### PROBLEM
Leave out the images and return all the data word for word.

### STORED DATA
········

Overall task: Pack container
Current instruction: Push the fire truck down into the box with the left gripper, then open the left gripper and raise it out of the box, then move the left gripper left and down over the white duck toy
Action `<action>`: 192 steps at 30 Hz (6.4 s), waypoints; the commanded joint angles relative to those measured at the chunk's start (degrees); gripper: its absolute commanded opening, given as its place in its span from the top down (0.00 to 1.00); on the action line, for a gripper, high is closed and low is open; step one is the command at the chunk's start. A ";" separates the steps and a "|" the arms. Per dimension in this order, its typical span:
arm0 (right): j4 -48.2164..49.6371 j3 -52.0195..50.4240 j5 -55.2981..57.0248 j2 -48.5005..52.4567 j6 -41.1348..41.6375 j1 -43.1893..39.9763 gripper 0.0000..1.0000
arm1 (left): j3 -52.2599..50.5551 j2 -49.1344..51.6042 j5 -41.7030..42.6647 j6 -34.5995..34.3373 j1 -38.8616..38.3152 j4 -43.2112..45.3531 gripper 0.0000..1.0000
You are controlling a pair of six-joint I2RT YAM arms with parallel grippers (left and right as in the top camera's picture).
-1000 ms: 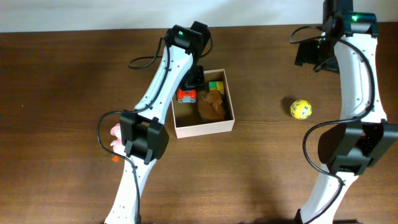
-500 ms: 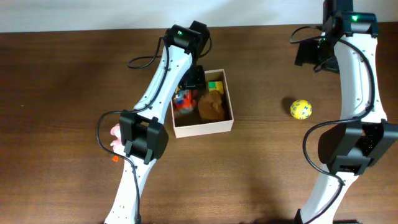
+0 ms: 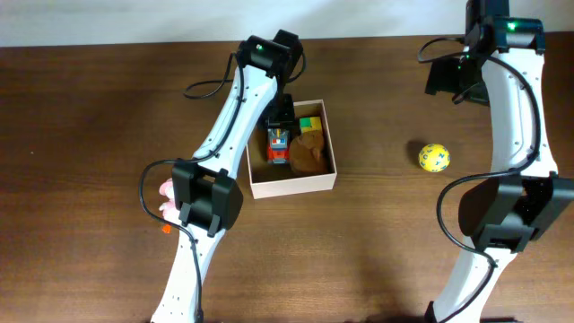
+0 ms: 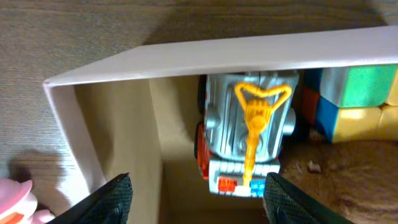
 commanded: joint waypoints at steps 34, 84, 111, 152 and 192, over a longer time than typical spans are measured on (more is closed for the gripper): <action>0.00 0.72 0.92 -0.74 -0.15 0.28 0.01 | 1.38 4.26 8.46 10.43 -3.63 6.23 0.78; 0.00 0.72 0.90 -0.74 -0.15 0.28 0.01 | 1.11 6.47 1.44 11.61 -3.67 9.77 0.89; 0.00 0.72 0.90 -0.74 -0.15 0.28 0.01 | 1.11 6.47 -5.77 18.34 -3.61 12.02 0.97; 0.00 0.72 0.92 -0.74 -0.15 0.28 0.01 | 17.62 -4.79 -8.90 13.62 -1.62 -0.44 0.37; 0.00 0.72 0.92 -0.74 -0.15 0.28 0.01 | 15.87 -26.58 -30.34 14.47 12.63 -1.55 0.03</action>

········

### ANSWER BOX
Overall task: Pack container
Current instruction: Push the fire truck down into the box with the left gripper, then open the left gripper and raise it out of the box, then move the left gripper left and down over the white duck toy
Action `<action>`: 192 steps at 30 Hz (6.4 s), waypoints; the commanded joint angles relative to those measured at the chunk's start (degrees); gripper: its absolute commanded opening, given as its place in its span from the top down (0.00 to 1.00); on the action line, for a gripper, high is closed and low is open; step one is the command at the chunk's start. A ";" separates the steps and a "|" the arms. Per dimension in this order, its typical span:
arm0 (right): j4 -48.2164..49.6371 j3 -52.0195..50.4240 j5 -55.2981..57.0248 j2 -48.5005..52.4567 j6 -41.1348..41.6375 j1 -43.1893..39.9763 gripper 0.0000..1.0000
arm1 (left): j3 -52.2599..50.5551 j2 -49.1344..51.6042 j5 -41.7030..42.6647 j6 -34.5995..34.3373 j1 -38.8616..38.3152 j4 -43.2112..45.3531 gripper 0.0000..1.0000
You are controlling a pair of six-joint I2RT YAM arms with parallel grippers (left and right as in the top camera's picture).
-1000 ms: 
-500 ms: 
+0 ms: 
+0 ms: 
 commanded: joint waypoints at steps 34, 84, 111, 152 and 192, over a longer time than typical spans are measured on (more is closed for the gripper): <action>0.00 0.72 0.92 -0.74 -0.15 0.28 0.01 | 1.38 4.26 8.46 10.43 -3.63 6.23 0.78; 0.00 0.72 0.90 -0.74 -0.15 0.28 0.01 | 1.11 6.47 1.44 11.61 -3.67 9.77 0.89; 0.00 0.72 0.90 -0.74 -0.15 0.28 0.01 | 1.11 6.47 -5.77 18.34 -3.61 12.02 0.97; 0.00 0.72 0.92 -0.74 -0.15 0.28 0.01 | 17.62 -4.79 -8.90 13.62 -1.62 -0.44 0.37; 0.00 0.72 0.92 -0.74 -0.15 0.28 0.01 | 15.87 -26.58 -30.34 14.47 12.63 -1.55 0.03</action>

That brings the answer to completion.